**** Given data

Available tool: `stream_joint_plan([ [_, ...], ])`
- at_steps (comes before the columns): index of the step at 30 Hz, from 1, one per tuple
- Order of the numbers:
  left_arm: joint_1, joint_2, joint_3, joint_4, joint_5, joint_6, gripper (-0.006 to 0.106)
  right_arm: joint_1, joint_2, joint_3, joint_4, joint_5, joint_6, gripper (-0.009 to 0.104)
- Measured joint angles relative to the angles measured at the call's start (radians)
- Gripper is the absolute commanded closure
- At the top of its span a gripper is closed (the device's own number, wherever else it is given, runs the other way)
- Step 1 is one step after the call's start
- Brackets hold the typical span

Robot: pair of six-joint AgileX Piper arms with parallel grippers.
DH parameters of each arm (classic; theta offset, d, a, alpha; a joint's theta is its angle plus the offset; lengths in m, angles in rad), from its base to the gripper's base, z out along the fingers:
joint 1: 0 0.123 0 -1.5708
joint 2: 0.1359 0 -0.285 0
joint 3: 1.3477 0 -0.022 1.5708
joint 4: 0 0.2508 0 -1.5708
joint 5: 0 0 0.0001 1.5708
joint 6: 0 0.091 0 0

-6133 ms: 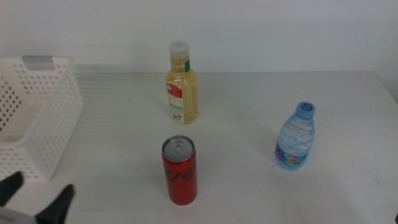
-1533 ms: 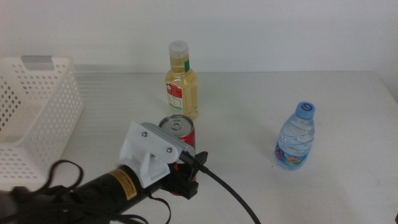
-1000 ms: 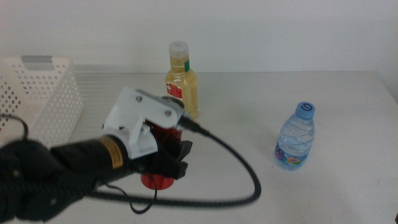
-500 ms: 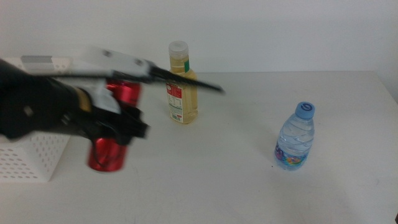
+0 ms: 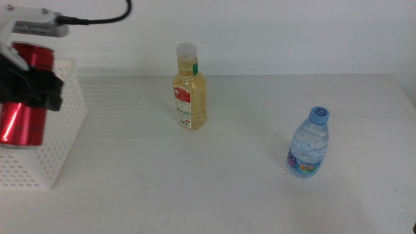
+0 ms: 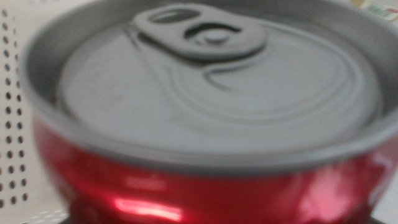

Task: Use arms to grab the bottles and put them into the dustbin to the left of the table.

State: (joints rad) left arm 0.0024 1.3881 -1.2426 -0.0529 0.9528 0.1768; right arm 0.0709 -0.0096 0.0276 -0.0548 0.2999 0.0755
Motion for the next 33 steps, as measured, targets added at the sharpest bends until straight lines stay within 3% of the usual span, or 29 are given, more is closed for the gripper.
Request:
stream_joint_plan([
  [10,0.17,0.176,-0.218,-0.03,0.091,0.089,0.105,0.0,0.0,0.0,0.0,0.0,0.0,0.009],
  [16,0.182,0.31,-0.369,-0.027,0.19,0.141,0.105,0.0,0.0,0.0,0.0,0.0,0.0,0.009],
  [22,0.188,0.428,-0.506,0.053,0.236,0.143,0.105,0.0,0.0,0.0,0.0,0.0,0.0,0.009],
  [33,0.284,0.553,-0.55,0.043,0.259,0.146,0.105,0.0,0.0,0.0,0.0,0.0,0.0,0.009],
])
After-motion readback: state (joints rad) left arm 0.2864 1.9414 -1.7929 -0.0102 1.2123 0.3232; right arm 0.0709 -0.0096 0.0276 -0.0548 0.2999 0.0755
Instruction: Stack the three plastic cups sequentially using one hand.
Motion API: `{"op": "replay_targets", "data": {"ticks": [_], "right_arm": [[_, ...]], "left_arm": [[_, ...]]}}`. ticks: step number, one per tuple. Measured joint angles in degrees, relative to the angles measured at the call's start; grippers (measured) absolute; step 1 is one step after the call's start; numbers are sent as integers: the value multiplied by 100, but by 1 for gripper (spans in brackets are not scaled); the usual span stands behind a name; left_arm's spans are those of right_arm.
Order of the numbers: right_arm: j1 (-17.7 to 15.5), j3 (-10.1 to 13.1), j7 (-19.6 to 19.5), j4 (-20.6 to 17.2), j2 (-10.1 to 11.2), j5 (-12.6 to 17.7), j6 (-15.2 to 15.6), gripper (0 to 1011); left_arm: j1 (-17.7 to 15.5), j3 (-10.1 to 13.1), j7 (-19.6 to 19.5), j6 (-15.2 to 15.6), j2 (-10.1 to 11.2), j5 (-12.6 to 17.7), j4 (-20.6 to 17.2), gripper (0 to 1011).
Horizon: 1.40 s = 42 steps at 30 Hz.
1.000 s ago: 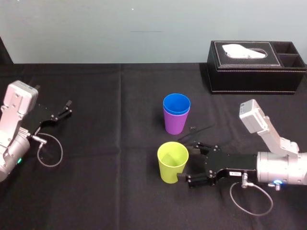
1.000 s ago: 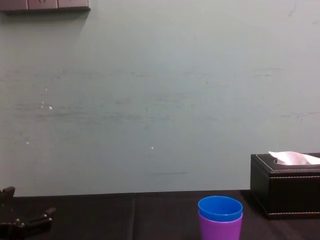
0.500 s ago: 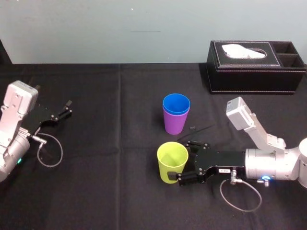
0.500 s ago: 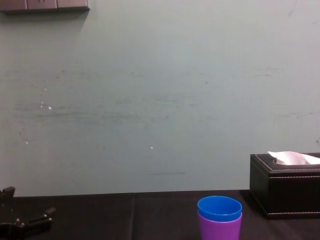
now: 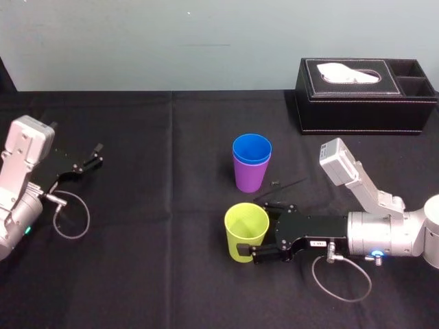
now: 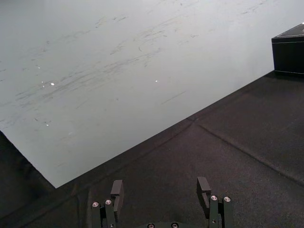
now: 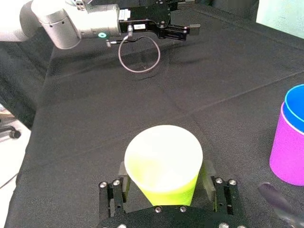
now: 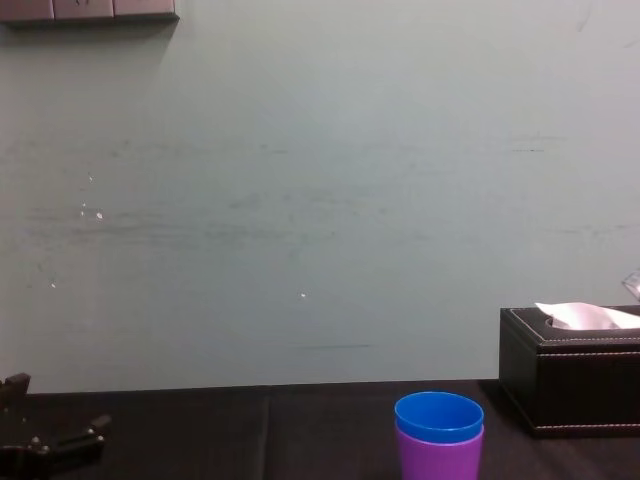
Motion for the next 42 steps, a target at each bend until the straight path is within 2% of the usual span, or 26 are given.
{"op": "replay_targets", "data": {"ticks": [5, 9, 28, 35, 42], "right_arm": [[-5, 5, -2, -8, 4, 3, -1, 812], [-7, 7, -3, -11, 5, 5, -2, 756], [-26, 28, -21, -41, 23, 20, -17, 733], [-164, 273, -169, -401, 216, 263, -17, 733], [-264, 524, -411, -949, 533, 563, 328, 734]], "left_arm": [[0, 0, 0, 0, 0, 0, 0, 1012], [0, 0, 0, 0, 0, 0, 0, 1011], [0, 0, 0, 0, 0, 0, 0, 1011], [0, 0, 0, 0, 0, 0, 0, 1011], [0, 0, 0, 0, 0, 0, 0, 1011]]}}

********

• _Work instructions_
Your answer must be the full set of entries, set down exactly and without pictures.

• _Written answer_
Available tool: `stream_joint_plan([ [_, ...], ])`
- at_steps (comes before the columns): index of the step at 30 Hz, from 1, one per tuple
- Order of the numbers:
  left_arm: joint_1, joint_2, joint_3, joint_4, joint_5, joint_6, gripper (-0.006 to 0.106)
  right_arm: joint_1, joint_2, joint_3, joint_4, joint_5, joint_6, gripper (-0.009 to 0.104)
- Measured joint angles relative to the angles measured at the call's start (radians)
- Gripper is the absolute commanded closure
- At the top of its span a gripper is closed (the device's own number, wherever else it is given, runs the other way)
- Step 1 is one step after the call's start
- Brackets hold the typical span

Robot: pair of six-joint AgileX Piper arms with parallel grippers.
DH parameters of each arm (classic; theta offset, d, a, alpha; a joint's theta is its angle plus the offset; lengths in m, angles in rad), from its base to the gripper's base, z out along the fingers:
joint 1: 0 0.123 0 -1.5708
joint 2: 0.1359 0 -0.285 0
joint 3: 1.3477 0 -0.022 1.5708
joint 4: 0 0.2508 0 -1.5708
joint 5: 0 0 0.0001 1.5708
joint 6: 0 0.091 0 0

-6133 ms: 
-1533 ms: 
-1000 ms: 
-500 ms: 
+0 ms: 
+0 ms: 

Task: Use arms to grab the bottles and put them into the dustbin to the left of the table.

State: (joints rad) left arm 0.0024 1.3881 -1.2426 -0.0529 0.9528 0.1768; right arm 0.0709 -0.0096 0.0276 -0.0548 0.2999 0.0755
Motion for the next 33 steps, as measured, targets added at the sharpest bends until straight lines stay within 3% of the usual span, or 29 are given, more is closed for the gripper.
Request:
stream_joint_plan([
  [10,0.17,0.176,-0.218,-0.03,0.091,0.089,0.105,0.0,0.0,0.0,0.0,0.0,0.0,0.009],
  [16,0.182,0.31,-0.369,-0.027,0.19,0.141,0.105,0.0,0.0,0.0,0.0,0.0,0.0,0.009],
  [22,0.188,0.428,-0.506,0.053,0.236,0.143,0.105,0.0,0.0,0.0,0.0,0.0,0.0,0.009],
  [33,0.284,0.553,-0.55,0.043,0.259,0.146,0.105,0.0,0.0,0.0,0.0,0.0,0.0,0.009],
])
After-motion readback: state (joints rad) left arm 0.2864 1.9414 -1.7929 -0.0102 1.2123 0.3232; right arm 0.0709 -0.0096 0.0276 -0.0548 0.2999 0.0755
Instruction: Stack the three plastic cups sequentially using one hand.
Motion API: `{"op": "replay_targets", "data": {"ticks": [_], "right_arm": [[_, ...]], "left_arm": [[_, ...]]}}`. ticks: step number, one per tuple. Measured joint angles in degrees, relative to the angles measured at the call's start; grippers (measured) absolute; step 1 is one step after the call's start; numbers are sent as integers: the value multiplied by 100, but by 1 for gripper (spans in brackets are not scaled); the usual span stands behind a name; left_arm's spans are those of right_arm.
Order of the numbers: right_arm: j1 (-17.7 to 15.5), j3 (-10.1 to 13.1), j7 (-19.6 to 19.5), j4 (-20.6 to 17.2), j2 (-10.1 to 11.2), j5 (-12.6 to 17.7), j6 (-15.2 to 15.6), gripper (0 to 1011); left_arm: j1 (-17.7 to 15.5), j3 (-10.1 to 13.1), j7 (-19.6 to 19.5), j6 (-15.2 to 15.6), j2 (-10.1 to 11.2), j5 (-12.6 to 17.7), j4 (-20.6 to 17.2), gripper (0 to 1011).
Horizon: 1.40 s = 42 steps at 30 Hz.
1.000 s ago: 
1.000 s ago: 
0.500 s ago: 
0.500 s ago: 
now: 
now: 
now: 
now: 
Motion for the next 42 steps, a target at each bend until the straight path is within 2% of the usual span, or 26 are given.
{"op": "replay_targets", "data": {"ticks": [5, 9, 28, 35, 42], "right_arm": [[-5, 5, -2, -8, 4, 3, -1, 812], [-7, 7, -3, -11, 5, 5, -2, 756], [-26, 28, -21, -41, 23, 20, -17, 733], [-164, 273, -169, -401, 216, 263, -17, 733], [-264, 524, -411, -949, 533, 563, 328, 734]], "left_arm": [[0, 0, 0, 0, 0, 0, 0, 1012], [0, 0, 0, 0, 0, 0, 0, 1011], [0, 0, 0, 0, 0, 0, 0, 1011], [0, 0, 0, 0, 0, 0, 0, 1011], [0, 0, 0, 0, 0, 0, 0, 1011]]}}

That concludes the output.